Gás de efeito estufa reduz competitividade do caminhão

Transporte químico

A busca do equilíbrio entre sustentabilidade e competividade se destaca como um dos itens de maior peso na pauta logística de empresas e entidades representativas do setor químico.

A preocupação se baseia no fato de que a geração de Gases de Efeito Estufa (GEE) é um dos principais gargalos do modal rodoviário, dominante na matriz de transportes do setor.

De acordo com a estratégia em discussão na Abiquim, o transporte de produtos químicos pode se ajustar tanto aos conceitos da ESG, como da descarbonização da economia.

Acredita-se, por exemplo, que se forem implementados os pleitos estruturados no âmbito da Agenda Estratégica de Logística da Indústria Química, será possível reduzir as emissões de CO2 em aproximadamente 2 milhões de toneladas e economizar 800 mil m3 de combustível anualmente.

Não há dados disponíveis por categorias de carga transportada no Brasil, segundo Sergio Sukadolnick, vice-presidente da ABTLP e parceiro da Abiquim.

Contudo, calcula-se que o transporte rodoviário de cargas representa algo em torno de 60% do volume transportado no Brasil.

O transporte de produtos perigosos, principalmente combustíveis, representa cerca de 70% da carga.

Diante deste cenário, o aumento da intermodalidade teria um impacto positivo direto na logística do segmento, ao reduzir a poluição, conforme o raciocínio de Maria dos Anjos, assessora técnica da ABTLP.

Transporte químico: Combinação de modais permite reduzir custos ©QD Foto: Divulgação
Shizuo: Abiquim estuda matriz do transporte químico no país ©QD Foto: Divulgação

O modal marítimo é o que menos polui e tem o menor custo, avalia Luiz Shizuo, gerente de gestão empresarial da Abiquim.

Não é à toa, diz ele, que o governo tem tentado fomentar este tipo de transporte com o programa “BR do Mar”.

O transporte ferroviário prioriza cargas de grande volume, como grãos e fertilizantes, acrescenta o representante da Abiquim.

Mas, atualmente os operadores passaram a usar um recurso que flexibiliza essa opção.

É o double stack, ou seja, dois contêineres empilhados em cada vagão, que também contribui para reduzir os custos, diz Shizuo.

Os operadores ferroviários têm se preocupado também com questões ambientais, conforme o exemplo da Brado, cujos clientes deixaram de emitir mais de 254 mil t de CO2, em 2021, ao optar pelo transporte ferroviário.

Transporte químico: Combinação de modais permite reduzir custos ©QD Foto: Divulgação
Bianca: ferrovia demonstra ser modal eficiente e seguro

“É um aumento de 11%, em comparação com 2020, e corresponde à emissão anual de quase 55 mil veículos.
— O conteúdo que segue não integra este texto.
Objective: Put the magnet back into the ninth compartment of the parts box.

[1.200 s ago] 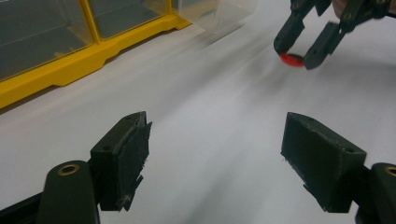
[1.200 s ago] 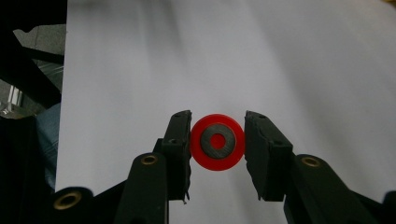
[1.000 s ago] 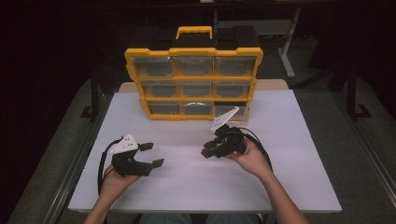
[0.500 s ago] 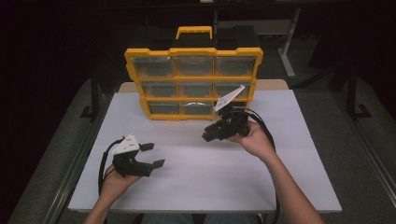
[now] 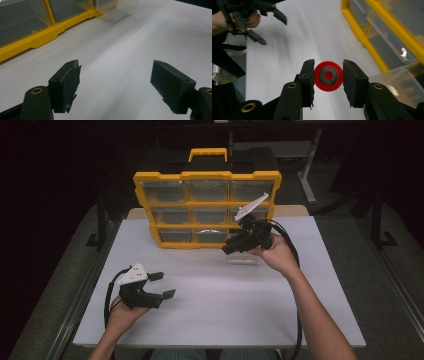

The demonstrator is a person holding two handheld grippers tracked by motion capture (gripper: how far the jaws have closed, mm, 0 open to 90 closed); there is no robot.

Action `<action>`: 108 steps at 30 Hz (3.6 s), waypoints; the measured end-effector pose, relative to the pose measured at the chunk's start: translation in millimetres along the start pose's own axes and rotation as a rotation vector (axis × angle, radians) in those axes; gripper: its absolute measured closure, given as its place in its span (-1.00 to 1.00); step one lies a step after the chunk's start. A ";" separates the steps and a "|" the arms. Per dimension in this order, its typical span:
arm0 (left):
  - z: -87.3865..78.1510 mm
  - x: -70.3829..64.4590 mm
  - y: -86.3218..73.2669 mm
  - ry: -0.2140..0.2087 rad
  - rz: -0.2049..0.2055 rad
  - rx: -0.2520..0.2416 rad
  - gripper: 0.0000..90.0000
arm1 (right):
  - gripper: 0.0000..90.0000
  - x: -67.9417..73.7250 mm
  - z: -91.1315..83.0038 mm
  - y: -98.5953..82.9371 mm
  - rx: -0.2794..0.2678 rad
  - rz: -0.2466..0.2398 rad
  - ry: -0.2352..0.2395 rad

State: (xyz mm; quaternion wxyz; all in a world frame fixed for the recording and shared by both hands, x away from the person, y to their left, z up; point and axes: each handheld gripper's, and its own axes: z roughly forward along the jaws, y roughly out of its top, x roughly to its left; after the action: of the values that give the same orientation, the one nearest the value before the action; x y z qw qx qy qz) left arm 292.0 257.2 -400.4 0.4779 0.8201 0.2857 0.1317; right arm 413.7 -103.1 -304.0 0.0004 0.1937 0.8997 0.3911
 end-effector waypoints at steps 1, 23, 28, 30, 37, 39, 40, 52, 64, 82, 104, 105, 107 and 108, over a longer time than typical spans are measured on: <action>0.3 -0.3 0.0 -0.001 0.000 0.000 -0.49 | 0.37 -2.2 -1.5 1.0 -0.001 0.005 -0.008; 0.5 -0.9 0.2 -0.005 -0.001 0.001 -0.49 | 0.36 -45.7 -17.4 -7.3 0.017 0.169 -0.144; 0.3 -0.9 -0.1 -0.001 0.005 0.011 -0.49 | 0.36 -51.1 -13.1 -13.3 0.033 0.185 -0.160; 0.6 -0.8 -0.1 -0.001 0.006 0.012 -0.49 | 0.36 -52.4 -11.7 -15.8 0.031 0.188 -0.161; -0.8 -0.6 0.5 0.001 0.011 0.012 -0.49 | 0.36 -57.5 -7.8 -22.7 0.037 0.200 -0.170; -0.5 -0.7 0.5 0.001 0.007 0.011 -0.49 | 0.36 -57.8 -6.5 -23.7 0.036 0.207 -0.169; -0.2 -0.5 0.4 -0.001 0.008 0.010 -0.49 | 0.36 -58.2 -5.6 -24.3 0.039 0.204 -0.168; -0.1 -1.0 0.3 -0.001 0.007 0.013 -0.49 | 0.36 -61.4 6.4 -31.7 0.059 0.210 -0.164; -0.2 -1.4 0.6 0.000 0.017 0.015 -0.48 | 0.16 -63.9 12.1 -38.9 0.078 0.247 -0.155; -0.1 -1.4 0.8 -0.003 0.015 0.015 -0.50 | 0.66 -45.9 -14.2 -33.8 -0.033 0.224 -0.071; -2.8 0.1 0.5 -0.002 0.008 0.008 -0.50 | 0.97 -18.1 -21.2 -34.6 -0.065 0.149 0.013; -2.9 0.2 0.4 -0.001 0.010 0.009 -0.50 | 0.97 -17.0 -21.2 -35.6 -0.068 0.148 0.017; -3.0 0.2 0.2 0.001 0.009 0.011 -0.50 | 0.97 -15.1 -21.3 -37.9 -0.070 0.143 0.016; -3.0 0.5 0.1 0.000 0.010 0.012 -0.50 | 0.97 -14.3 -21.1 -39.3 -0.073 0.143 0.022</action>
State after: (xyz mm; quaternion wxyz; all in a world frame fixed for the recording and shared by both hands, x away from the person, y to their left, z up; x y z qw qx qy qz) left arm 290.9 259.5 -398.7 0.4722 0.8245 0.2824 0.1324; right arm 410.0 -147.2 -319.2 -0.0305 0.2529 0.8688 0.4246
Além disso, demandaria mais de 1,8 milhão de árvores para ser integralmente absorvido”, explica Bianca Neidert Kulakowski, gerente de contas do setor de agroquímicos da Brado, operador logístico multimodal.

Desde 2019, a empresa disponibiliza um portal aos clientes, cujo acesso facilita calcular os volumes mensais e totais de gás carbônico que deixaram de ser lançados na atmosfera.
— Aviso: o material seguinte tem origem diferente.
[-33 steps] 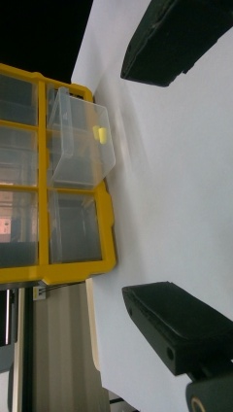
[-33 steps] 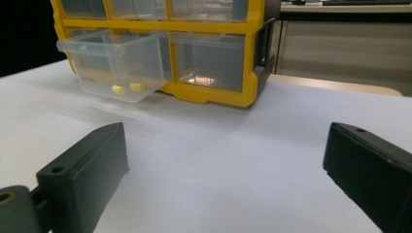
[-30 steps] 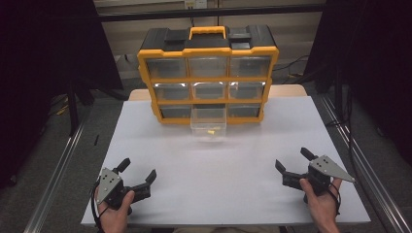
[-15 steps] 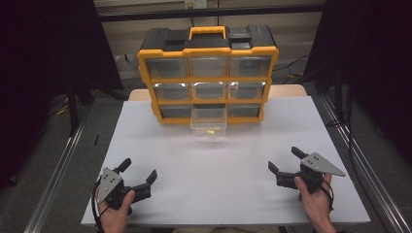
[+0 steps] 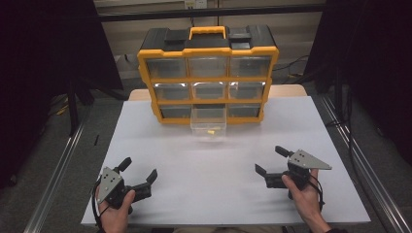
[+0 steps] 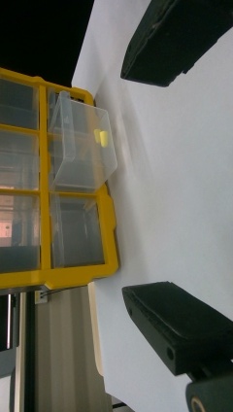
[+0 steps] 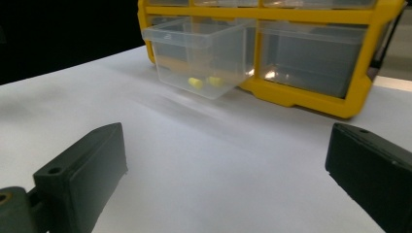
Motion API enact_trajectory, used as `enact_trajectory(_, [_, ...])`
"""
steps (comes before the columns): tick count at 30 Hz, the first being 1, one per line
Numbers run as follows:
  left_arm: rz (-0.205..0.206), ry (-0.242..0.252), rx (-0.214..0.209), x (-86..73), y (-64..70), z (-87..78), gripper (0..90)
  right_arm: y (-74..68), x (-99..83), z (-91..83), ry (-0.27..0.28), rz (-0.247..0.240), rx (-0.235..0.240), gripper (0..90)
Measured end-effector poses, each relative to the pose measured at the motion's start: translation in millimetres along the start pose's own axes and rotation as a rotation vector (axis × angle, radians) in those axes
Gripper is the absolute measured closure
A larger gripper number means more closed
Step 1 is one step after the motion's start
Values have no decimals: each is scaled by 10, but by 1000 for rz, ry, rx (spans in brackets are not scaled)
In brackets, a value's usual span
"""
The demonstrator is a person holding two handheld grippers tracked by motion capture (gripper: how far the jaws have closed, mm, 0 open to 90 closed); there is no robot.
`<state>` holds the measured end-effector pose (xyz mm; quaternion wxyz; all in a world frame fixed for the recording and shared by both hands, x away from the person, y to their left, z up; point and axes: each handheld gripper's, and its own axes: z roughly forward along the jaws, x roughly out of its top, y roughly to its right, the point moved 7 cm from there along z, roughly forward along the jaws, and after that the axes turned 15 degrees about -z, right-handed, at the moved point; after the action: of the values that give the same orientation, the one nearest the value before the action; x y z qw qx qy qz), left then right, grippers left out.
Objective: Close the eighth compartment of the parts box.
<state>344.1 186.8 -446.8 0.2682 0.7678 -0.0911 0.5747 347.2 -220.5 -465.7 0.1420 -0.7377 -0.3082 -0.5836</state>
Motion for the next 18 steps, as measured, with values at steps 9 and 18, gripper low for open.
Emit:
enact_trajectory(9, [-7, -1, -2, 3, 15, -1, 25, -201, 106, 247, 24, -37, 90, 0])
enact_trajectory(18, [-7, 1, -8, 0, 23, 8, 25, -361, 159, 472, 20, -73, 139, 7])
Os dados permitem desenvolver inclusive um indicador de emissão ferroviária, que expressa os gramas de CO2 não lançados ao ambiente para cada unidade de peso transportada e distância percorrida.

Os números podem ser comparados com o volume de emissões automotivas, bem como a quantidade de árvores que seria necessário para compensar o impacto da poluição.

Por outro lado, os terminais de transbordo da Brado foram construídos com foco na sustentabilidade e são equipados com bacias de contenção.

O objetivo, segundo a empresa, é evitar possíveis riscos de contaminação ambiental.